How to Learn the Martial Arts Ten Times Faster!

By Al Case

It took me almost seven years to earn my black belt in traditional Karate, but it only took the fellow who taught me 2 1/2 years to get his black belt. I always wondered why this was so, but it wasn't until I began to take apart martial arts systems that I understood why. It turns out that there are several reasons why it takes people longer and longer to truly learn anything in the martial arts.

When I took apart the system I had been taught I found there were two systems within it. I had not only learned the traditional system of 10 forms that had originally been taught to the fellow who taught me, but I was learning an additional system of seven forms that my instructor had made up. I was also learning several other forms that had been thrown into the mix just because my instructor thought they were valuable.

This happens quite often throughout the world of the martial arts. Ed Parker, of Kenpo fame, for instance, began his career teaching simple karate forms. When he ran out of forms to teach he started putting vast amounts of kung fu into what he was teaching.

Now the problem is not one of not enough material, there is endless material out there. The real problem is separating the material of the martial arts into logical slices. Each of the slices must represent a logical look at a style or system.

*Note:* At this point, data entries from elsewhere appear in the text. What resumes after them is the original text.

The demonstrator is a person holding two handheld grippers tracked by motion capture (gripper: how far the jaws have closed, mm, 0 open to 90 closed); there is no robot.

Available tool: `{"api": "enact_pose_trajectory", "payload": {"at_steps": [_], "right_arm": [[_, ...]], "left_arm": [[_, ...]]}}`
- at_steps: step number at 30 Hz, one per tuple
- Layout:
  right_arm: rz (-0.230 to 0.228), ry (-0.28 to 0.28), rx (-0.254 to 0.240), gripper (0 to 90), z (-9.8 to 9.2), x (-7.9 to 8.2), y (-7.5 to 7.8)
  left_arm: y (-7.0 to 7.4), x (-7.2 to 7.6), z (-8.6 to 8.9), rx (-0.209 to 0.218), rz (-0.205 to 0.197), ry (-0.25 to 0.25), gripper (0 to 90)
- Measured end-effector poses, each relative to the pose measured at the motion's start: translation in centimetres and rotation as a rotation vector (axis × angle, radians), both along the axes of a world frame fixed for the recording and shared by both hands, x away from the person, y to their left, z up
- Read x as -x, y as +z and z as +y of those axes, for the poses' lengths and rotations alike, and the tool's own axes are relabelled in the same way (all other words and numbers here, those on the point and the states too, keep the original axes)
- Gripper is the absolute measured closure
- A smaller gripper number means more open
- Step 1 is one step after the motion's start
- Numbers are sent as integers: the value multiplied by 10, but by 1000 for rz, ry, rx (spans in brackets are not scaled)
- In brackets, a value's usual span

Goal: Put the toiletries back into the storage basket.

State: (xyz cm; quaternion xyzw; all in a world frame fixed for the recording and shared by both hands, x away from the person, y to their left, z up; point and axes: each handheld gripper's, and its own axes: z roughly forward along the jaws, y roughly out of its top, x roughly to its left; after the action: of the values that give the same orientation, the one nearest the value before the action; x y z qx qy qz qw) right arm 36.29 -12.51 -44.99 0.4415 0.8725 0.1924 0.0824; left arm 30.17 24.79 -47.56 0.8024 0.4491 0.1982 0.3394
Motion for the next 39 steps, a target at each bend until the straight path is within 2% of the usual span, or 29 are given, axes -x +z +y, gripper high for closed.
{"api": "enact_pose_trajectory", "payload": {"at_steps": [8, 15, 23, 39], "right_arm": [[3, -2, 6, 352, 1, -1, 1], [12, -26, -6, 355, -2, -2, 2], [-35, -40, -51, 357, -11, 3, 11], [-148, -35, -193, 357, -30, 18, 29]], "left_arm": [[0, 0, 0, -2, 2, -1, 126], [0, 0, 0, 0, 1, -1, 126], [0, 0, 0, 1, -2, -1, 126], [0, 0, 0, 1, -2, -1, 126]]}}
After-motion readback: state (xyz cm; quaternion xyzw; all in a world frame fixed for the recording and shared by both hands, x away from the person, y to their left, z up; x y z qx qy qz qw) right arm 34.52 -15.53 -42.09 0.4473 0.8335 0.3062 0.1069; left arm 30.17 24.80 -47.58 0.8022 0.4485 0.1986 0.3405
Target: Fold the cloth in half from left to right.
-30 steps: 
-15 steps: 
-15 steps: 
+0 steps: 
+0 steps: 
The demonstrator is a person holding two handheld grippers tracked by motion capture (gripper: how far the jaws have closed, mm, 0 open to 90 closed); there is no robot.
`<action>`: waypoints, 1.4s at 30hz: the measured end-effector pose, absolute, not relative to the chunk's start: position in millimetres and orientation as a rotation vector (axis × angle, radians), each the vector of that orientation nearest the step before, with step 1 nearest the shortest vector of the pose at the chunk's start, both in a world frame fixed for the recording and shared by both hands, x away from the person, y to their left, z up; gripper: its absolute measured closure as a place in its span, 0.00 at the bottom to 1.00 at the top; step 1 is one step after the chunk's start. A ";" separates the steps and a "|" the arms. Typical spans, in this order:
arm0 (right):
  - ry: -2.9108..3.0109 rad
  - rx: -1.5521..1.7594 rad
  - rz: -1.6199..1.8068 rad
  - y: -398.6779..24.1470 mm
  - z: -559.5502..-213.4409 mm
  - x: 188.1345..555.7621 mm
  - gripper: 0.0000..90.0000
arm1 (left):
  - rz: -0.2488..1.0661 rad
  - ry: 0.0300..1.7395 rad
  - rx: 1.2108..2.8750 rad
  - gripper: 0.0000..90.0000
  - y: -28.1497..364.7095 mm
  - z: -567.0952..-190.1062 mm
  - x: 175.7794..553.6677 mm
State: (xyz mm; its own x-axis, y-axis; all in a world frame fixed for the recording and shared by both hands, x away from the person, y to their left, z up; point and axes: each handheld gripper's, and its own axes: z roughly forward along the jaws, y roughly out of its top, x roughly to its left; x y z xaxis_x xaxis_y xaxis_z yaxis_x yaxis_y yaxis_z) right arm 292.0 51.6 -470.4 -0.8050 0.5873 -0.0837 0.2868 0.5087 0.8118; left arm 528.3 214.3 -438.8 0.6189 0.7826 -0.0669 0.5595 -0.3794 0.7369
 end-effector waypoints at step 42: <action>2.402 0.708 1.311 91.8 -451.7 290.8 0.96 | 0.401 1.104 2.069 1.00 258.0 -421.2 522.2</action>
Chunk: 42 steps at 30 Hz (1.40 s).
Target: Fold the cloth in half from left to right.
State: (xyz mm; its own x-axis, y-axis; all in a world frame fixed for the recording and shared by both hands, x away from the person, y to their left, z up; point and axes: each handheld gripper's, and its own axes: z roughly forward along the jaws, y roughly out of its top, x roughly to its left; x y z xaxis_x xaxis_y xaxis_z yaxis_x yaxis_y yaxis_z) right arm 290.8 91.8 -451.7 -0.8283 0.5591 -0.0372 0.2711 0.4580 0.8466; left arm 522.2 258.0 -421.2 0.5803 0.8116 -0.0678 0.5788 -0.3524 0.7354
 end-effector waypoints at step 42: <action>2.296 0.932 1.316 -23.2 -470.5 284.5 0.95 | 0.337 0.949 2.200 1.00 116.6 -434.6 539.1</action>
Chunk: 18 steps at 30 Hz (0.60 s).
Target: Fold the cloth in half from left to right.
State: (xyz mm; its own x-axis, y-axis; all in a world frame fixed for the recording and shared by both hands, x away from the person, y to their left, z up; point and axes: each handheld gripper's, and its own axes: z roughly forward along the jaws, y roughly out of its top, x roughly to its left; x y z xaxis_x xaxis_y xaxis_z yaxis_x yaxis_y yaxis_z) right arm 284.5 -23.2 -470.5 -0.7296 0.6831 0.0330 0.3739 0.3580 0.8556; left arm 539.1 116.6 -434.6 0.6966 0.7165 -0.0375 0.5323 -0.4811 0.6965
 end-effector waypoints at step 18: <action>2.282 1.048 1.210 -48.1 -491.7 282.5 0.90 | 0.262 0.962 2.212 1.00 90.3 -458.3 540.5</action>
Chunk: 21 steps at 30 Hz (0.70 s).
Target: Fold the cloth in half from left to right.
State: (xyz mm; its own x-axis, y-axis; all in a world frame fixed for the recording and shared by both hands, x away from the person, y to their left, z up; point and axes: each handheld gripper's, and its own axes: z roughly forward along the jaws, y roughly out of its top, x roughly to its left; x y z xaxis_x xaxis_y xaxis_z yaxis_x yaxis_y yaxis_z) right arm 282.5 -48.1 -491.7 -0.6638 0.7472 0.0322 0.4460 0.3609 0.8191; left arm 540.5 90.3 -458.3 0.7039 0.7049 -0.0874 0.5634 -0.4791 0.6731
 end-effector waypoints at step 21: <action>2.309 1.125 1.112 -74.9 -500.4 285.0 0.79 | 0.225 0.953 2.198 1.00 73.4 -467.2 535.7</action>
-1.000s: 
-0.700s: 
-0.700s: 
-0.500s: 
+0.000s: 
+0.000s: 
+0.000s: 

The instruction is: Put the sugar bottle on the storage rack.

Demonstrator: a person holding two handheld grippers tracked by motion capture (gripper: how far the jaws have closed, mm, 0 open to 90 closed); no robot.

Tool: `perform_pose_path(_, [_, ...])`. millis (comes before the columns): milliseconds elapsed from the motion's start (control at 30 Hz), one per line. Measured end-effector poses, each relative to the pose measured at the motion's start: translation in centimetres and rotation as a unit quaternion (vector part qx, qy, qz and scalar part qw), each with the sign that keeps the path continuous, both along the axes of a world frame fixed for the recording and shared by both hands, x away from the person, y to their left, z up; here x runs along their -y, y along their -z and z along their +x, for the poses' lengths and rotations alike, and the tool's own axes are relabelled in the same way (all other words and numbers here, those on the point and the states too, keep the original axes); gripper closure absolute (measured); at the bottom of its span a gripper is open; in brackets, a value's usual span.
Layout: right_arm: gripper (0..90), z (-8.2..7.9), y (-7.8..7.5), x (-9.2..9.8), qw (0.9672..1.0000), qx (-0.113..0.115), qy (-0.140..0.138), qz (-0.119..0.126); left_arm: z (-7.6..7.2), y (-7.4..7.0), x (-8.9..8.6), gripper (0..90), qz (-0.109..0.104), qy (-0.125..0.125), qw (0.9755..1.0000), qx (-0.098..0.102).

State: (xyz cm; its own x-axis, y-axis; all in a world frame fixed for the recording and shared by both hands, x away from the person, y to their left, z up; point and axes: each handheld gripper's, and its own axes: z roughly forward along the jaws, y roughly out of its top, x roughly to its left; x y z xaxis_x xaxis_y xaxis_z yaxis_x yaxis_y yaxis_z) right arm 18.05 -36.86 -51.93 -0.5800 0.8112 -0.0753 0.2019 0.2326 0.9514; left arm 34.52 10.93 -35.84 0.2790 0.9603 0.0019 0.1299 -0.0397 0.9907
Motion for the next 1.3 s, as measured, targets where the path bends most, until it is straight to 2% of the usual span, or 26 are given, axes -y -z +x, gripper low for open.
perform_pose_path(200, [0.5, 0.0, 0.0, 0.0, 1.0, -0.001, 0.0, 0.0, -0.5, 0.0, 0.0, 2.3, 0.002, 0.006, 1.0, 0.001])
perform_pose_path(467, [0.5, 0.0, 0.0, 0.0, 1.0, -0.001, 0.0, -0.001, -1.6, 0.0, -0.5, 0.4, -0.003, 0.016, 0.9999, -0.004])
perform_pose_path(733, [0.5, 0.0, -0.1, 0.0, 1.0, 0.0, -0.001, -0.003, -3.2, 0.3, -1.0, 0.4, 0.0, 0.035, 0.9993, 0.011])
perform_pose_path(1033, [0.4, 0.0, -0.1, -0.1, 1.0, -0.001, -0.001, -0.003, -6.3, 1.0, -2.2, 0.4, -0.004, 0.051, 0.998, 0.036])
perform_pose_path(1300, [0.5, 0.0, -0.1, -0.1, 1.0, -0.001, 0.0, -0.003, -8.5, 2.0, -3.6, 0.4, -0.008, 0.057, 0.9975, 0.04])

If we were talking dance, we would be separating hip hop from square dancing from whatever. If we were talking music we would be separating country from bebop from so on. In the martial arts we must actually separate tae kwon do from shaolin from jujitsu from pa kua...and so on.

When you separate the martial arts, you must understand the difference between basics and stylistic differences. You must understand that karate blocks, for instance, go out from the tan tien, and wudan type blocks are rotated off the turning torso, and silat blocks are slipping types of blocks, and so on. If you don't understand these differences the arts remain complex and are difficult to absorb.

If you don't understand these differences then you are mixing arts, and different ways of moving the body, and different ways of using energy, and so on. Thus, a peach becomes indistinguishable from an apple from an orange, and so on. Thus, the arts become a mush which the mind refuses to digest.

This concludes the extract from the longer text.